- Your assignment
What lines of the data below hold the string "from"? Copy each one.

(Input material)

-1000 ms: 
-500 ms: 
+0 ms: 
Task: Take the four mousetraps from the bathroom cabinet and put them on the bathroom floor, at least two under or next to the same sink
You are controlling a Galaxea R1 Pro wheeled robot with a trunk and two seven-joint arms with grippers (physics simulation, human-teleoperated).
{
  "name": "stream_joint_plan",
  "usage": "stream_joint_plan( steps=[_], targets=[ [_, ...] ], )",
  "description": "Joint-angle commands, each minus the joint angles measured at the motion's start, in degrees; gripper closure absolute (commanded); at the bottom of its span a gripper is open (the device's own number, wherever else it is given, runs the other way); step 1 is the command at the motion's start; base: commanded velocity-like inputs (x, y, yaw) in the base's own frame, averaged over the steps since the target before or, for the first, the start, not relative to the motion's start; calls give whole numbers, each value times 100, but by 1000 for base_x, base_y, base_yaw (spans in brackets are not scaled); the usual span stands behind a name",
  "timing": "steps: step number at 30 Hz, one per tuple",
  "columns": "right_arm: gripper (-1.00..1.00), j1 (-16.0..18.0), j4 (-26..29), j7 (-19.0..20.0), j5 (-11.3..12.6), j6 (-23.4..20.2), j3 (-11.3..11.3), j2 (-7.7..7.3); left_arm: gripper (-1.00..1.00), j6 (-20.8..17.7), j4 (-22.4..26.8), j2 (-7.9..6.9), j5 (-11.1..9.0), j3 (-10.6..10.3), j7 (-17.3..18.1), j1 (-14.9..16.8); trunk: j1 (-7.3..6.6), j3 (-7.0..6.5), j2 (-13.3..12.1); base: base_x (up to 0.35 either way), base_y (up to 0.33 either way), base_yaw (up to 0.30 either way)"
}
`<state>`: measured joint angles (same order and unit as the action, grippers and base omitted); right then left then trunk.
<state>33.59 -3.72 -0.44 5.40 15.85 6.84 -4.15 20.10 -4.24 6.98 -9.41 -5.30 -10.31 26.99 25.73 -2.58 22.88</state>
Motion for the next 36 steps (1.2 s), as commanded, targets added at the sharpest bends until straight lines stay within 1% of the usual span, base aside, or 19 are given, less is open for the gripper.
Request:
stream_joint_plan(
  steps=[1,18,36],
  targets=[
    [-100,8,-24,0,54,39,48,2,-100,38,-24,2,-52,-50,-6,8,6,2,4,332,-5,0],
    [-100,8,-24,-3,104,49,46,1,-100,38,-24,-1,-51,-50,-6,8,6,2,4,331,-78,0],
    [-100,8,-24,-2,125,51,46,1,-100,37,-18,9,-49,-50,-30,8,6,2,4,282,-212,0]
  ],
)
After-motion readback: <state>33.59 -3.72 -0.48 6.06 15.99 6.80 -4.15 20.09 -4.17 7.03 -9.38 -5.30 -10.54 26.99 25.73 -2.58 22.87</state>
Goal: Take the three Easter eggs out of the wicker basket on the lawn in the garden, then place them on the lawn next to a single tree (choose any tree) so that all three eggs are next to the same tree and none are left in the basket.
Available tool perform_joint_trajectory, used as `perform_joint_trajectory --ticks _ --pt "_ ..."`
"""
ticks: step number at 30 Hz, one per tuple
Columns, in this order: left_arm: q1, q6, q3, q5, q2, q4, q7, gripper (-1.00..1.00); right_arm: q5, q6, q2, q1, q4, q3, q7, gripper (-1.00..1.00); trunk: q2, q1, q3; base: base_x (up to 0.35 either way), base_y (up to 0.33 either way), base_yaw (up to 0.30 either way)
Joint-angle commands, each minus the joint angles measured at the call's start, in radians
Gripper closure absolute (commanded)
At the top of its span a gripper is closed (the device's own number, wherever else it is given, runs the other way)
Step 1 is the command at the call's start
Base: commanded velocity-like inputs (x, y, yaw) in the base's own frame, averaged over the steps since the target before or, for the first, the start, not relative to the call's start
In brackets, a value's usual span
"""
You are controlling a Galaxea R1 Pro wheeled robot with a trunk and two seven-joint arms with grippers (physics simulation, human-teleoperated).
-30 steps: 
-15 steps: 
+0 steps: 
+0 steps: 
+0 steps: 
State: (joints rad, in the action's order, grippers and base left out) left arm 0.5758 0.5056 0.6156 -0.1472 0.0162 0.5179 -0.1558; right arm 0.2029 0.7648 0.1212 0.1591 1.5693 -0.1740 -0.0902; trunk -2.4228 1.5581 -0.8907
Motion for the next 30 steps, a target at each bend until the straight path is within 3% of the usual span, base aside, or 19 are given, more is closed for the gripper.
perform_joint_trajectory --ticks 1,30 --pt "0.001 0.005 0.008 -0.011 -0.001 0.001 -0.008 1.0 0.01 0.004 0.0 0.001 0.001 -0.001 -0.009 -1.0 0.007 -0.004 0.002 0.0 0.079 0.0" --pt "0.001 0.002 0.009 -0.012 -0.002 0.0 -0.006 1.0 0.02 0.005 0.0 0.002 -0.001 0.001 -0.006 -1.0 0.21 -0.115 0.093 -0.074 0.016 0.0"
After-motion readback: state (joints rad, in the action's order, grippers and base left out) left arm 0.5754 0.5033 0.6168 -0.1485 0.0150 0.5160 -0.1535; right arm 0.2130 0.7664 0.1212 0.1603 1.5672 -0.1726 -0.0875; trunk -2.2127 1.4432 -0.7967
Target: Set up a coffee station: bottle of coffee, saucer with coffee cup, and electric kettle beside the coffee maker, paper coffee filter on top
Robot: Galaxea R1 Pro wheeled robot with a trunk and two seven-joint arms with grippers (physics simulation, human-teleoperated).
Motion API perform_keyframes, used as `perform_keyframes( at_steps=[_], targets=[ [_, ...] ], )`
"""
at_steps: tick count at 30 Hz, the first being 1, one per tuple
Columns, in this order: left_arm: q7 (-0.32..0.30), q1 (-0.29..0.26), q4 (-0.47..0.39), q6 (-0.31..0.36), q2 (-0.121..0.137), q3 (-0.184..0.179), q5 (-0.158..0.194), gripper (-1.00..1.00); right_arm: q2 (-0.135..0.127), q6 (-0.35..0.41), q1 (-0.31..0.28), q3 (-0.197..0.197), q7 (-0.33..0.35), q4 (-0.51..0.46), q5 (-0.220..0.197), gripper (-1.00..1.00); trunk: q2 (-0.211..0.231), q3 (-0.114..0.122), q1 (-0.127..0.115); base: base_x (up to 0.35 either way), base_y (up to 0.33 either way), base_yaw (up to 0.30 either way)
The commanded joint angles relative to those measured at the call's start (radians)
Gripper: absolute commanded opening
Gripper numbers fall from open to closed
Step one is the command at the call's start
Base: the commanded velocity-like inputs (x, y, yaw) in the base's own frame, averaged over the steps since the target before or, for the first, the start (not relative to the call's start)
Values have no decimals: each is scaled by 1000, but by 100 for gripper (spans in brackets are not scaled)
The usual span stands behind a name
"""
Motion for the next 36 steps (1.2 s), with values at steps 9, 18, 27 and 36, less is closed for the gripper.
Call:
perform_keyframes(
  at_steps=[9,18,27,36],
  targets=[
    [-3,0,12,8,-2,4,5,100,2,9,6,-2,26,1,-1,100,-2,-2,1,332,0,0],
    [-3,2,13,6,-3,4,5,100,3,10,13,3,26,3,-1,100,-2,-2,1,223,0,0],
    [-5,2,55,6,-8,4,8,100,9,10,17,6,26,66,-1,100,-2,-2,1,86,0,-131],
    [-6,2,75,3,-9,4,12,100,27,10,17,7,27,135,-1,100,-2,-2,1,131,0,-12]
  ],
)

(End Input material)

- Written reply
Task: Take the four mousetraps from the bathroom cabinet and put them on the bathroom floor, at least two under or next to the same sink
Gripper numbers fall from open to closed

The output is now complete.